1(b).4 - R Scripts

This course requires a fair amount of R coding. The textbook takes the reader through R codes relevant for the chapter in a step-by-step manner. Sample R codes are also provided in the Visualization section. In this section, a brief introduction is given on a few of the important and useful features of R.

Introductions to R are available at Statistical R Tutorials and Cran R Project. There are many other online resources available for R. R users' groups are thriving and highly communicative. A few additional resources are mentioned in the Course Syllabus.

One of the most important features of R is its libraries. They are freely downloadable from CRAN site. It is not possible to make a list of ALL or even MOST R packages. The list is ever changing as R users community is continuously building and refining the available packages. The link below is a good starting point for a list of packages for data manipulation and visualization.

R Studio Useful Packages

R Library: ggplot2

R has many packages and plotting options for data visualization but possibly none of them are able to produce as beautiful and as customizable statistical graphics as ggplot2 does. It is unlike most other graphics packages because it has a deep underlying grammar based on the Grammar of Graphics (Wilkinson, 2005). It is composed of a set of independent components that can be composed in many different ways. This makes ggplot2 very powerful because the user is not limited to a set of pre-specified graphics. The plots can be built up iteratively and edited later. The package is designed to work in a layered fashion, starting with a layer showing the raw data and then adding layers of annotations and statistical summaries.

The grammar of graphics is an answer to a question: what is a statistical graphic?

In brief, the grammar tells us that a statistical graphic is a mapping from data to aesthetic attributes (color, shape, size) of geometric objects (points, lines, bars). The plot may also contain statistical transformations of the data and is drawn on a specific coordinate system. Faceting can be used to generate the same plot for different subsets of the dataset. It is the combination of these independent components that make up a graphic.

A brief description of the main components are as below:

  • The data and a set of aesthetic mappings describe how variables in the data are mapped to various aesthetic attributes
  • Geometric objects, geoms for short, represent what is actually on the plot: points, lines, polygons, etc.
  • Statistical transformations, stats for short, summarise data in many useful ways. For example, binning and counting observations to create a histogram, or summarising a 2d relationship with a linear model. Stats are optional but very useful.
  • A faceting specification describes how to break up the data into subsets and how to display those subsets as small multiples. This is also known as conditioning or latticing/trellising.

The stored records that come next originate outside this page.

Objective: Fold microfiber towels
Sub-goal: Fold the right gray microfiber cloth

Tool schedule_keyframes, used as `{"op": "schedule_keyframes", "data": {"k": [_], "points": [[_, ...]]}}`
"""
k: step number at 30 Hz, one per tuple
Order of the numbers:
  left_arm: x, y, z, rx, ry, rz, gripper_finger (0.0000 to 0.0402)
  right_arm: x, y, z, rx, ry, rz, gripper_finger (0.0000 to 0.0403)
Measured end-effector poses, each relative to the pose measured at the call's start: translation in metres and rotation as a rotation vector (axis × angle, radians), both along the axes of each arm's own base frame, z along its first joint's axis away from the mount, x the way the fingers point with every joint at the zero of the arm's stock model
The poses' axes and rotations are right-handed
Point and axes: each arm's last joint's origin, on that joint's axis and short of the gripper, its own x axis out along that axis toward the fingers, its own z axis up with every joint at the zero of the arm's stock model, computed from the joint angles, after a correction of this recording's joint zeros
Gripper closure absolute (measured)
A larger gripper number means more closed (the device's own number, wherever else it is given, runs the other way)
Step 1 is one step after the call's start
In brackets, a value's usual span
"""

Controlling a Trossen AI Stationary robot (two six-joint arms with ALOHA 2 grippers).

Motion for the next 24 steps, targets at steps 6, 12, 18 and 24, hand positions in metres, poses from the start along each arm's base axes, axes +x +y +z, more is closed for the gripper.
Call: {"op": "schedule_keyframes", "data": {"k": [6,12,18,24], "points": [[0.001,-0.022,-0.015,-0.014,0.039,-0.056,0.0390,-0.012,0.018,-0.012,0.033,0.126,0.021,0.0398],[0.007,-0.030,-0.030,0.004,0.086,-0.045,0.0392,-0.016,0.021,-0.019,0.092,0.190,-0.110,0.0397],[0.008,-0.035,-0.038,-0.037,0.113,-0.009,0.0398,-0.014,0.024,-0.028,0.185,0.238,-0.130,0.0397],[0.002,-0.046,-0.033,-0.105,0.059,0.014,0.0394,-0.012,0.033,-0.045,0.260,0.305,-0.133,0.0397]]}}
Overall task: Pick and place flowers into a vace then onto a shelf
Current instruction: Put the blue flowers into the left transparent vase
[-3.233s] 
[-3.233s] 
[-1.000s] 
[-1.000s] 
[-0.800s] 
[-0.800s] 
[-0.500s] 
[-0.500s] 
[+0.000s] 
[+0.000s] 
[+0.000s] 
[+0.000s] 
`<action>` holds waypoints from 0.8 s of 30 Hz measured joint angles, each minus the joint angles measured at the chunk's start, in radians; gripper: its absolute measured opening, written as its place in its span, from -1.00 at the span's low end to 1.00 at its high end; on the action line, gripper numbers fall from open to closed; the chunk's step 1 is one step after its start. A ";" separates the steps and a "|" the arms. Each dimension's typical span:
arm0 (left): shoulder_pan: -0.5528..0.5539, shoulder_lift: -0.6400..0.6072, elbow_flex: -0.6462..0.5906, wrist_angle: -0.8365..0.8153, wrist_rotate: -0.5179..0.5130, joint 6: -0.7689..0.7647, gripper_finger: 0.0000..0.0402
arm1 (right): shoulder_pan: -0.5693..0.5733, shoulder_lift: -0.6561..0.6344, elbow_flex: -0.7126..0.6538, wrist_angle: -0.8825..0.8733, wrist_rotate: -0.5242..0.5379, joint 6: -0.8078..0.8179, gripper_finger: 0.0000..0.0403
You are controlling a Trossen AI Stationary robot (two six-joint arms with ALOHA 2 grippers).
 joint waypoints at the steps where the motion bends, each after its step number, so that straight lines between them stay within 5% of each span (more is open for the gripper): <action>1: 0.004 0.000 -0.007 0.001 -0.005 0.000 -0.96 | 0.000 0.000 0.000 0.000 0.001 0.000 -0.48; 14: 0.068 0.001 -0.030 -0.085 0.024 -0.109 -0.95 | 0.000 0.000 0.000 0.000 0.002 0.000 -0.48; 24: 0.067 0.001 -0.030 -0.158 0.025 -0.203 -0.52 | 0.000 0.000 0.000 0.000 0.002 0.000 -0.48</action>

The basic command for plotting is qplot(X, Y, data = <data name>) (quick plot!). Unlike the most common plot() command, qplot() can be used for producing many other types of graphics by varying geom(). Examples of a few common geom() are given below.

  • geom = "point" is the default
  • geom = "smooth" fits a smoother to the data and displays the smooth and its standard error
  • geom = "boxplot" produces a box-and-whisker plot to summarise the distribution of a set of points

For continuous variables

  • geom = "histogram" draws a histogram
  • geom = "density" draws a density plot

For discrete variables

  • geom = "bar" produces a bar chart.

Aesthetics and faceting are two important features of ggplot2. Color, shape, size and other aesthetic arguments are used if observations coming from different subgroups are plotted on the same graph. Faceting takes an alternative approach: It creates tables of graphics by splitting the data into subsets and displaying the same graph for each subset in an arrangement that facilitates comparison.

From Wickham, H. (2009). ggplot2: Elegant Graphics for Data Analysis, Springer.

R Markdown

Markdown is an extremely useful facility in R which lets a user incorporate R codes and outputs directly in a document. For a comprehensive knowledge on Markdown and how to use it, you may consult R Markdown in the course STAT 485.